We evaluate the effectiveness and usefulness of Vul-RAG by answering the following five research questions:
- RQ1: Compared to SOTA techniques: How does Vul-RAG perform compared to state-of-the-art (SOTA) vulnerability detection techniques?
- RQ2: Compared to GPT-4-based techniques: How does Vul-RAG perform compared to GPT4-based detection techniques?
- RQ3: Usefulness for Developers: Can the vulnerability knowledge generated by Vul-RAG help developers in manual vulnerability detection?
- RQ4: Detecting Previously-Unknown Vulnerabilities: How does Vul-RAG perform in detecting previously-unknown vulnerabilities on the latest release of Linux kernel?

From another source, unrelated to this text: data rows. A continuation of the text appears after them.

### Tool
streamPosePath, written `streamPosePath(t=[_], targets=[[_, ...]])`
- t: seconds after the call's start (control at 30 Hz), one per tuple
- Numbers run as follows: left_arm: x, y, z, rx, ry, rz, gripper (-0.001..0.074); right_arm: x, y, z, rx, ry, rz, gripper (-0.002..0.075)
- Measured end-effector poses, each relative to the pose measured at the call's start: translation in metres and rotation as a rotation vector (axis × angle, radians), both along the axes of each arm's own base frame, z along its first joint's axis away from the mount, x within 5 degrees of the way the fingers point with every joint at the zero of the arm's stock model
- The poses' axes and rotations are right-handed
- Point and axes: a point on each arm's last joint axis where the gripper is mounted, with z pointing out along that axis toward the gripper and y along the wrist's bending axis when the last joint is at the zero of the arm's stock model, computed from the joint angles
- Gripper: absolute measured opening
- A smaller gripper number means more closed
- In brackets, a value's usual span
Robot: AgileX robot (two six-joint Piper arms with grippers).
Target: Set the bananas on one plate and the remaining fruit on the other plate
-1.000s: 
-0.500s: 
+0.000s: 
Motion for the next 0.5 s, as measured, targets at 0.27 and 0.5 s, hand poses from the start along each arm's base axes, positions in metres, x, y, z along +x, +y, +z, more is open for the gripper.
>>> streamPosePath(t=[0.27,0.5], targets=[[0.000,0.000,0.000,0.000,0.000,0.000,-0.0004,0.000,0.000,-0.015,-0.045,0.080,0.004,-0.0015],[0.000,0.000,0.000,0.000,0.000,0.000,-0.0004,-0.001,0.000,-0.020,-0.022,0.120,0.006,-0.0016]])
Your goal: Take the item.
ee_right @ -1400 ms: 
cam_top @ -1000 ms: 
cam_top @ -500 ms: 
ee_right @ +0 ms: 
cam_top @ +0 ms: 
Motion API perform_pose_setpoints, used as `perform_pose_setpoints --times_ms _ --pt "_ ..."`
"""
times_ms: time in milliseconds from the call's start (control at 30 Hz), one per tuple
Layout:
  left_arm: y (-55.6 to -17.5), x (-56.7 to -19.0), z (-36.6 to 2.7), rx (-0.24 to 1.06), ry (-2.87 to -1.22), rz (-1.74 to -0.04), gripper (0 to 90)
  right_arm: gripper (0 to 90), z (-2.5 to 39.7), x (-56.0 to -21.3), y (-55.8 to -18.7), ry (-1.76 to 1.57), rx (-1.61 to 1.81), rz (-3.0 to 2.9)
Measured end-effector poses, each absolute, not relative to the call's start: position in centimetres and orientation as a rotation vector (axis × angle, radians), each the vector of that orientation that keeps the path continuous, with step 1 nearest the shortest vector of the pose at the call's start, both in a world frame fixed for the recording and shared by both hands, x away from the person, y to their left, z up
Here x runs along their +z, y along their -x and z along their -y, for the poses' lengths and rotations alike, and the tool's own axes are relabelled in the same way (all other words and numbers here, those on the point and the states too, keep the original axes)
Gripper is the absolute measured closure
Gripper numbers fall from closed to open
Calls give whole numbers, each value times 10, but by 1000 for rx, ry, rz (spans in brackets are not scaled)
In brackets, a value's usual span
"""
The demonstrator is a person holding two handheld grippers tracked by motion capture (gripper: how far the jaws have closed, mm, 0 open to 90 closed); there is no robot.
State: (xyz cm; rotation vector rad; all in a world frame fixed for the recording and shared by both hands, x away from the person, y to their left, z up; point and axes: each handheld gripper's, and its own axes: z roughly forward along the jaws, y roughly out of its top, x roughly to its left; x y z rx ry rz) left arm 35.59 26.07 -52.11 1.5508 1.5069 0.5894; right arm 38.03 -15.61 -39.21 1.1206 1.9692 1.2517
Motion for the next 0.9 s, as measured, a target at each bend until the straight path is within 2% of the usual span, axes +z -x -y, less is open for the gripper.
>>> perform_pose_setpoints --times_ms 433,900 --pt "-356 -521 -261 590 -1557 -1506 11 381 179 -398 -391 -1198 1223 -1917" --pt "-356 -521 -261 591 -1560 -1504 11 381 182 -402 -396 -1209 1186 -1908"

RQ1(Compared to SOTA techniques): We evaluated the effectiveness of Vul-RAG on vulnerability detection tasks compared to current state-of-the-art (SOTA) vulnerability detection techniques. The detailed detection outcome of Vul-RAG is in vul-rag_result/, and the overall evaluation results are as follows.

RQ2(Compared to GPT-4-based techniques): We evaluated the usefulness of our knowledge-level RAG framework by conducting a comparative analysis with two baselines: the basic GPT-4o model, and the GPT4o-based approach enhanced with code-level RAG. The experimental results of two baselines are placed in the folder ./results/baseline results.
RQ3(Usefulness for Developers): We conducted a user study to investigate whether the vulnerability knowledge generated by Vul-RAG can help developers identify vulnerable code more precisely. The user study contains a total of 10 cases from the benchmark, two for each CWE category. The source code files of each case are in the directory ./user study/source code, and the raw results of the user study are in the directory ./user study/results.
RQ4(Detecting Previously-Unknown Vulnerabilities): We further apply Vul-RAG on the latest Linux kernel release (v6.9.6, June 2024) for detecting previously-unknown vulnerabilities. As a result, Vul-RAG detects 10 previously-unknown bugs, and 6 of them have been confirmed by the Linux community with assigned CVEs. For the 6 confirmed bugs, we further write patches based on the fix suggestions provided by Vul-RAG, and four submitted patches have already been accepted by the paper submission time.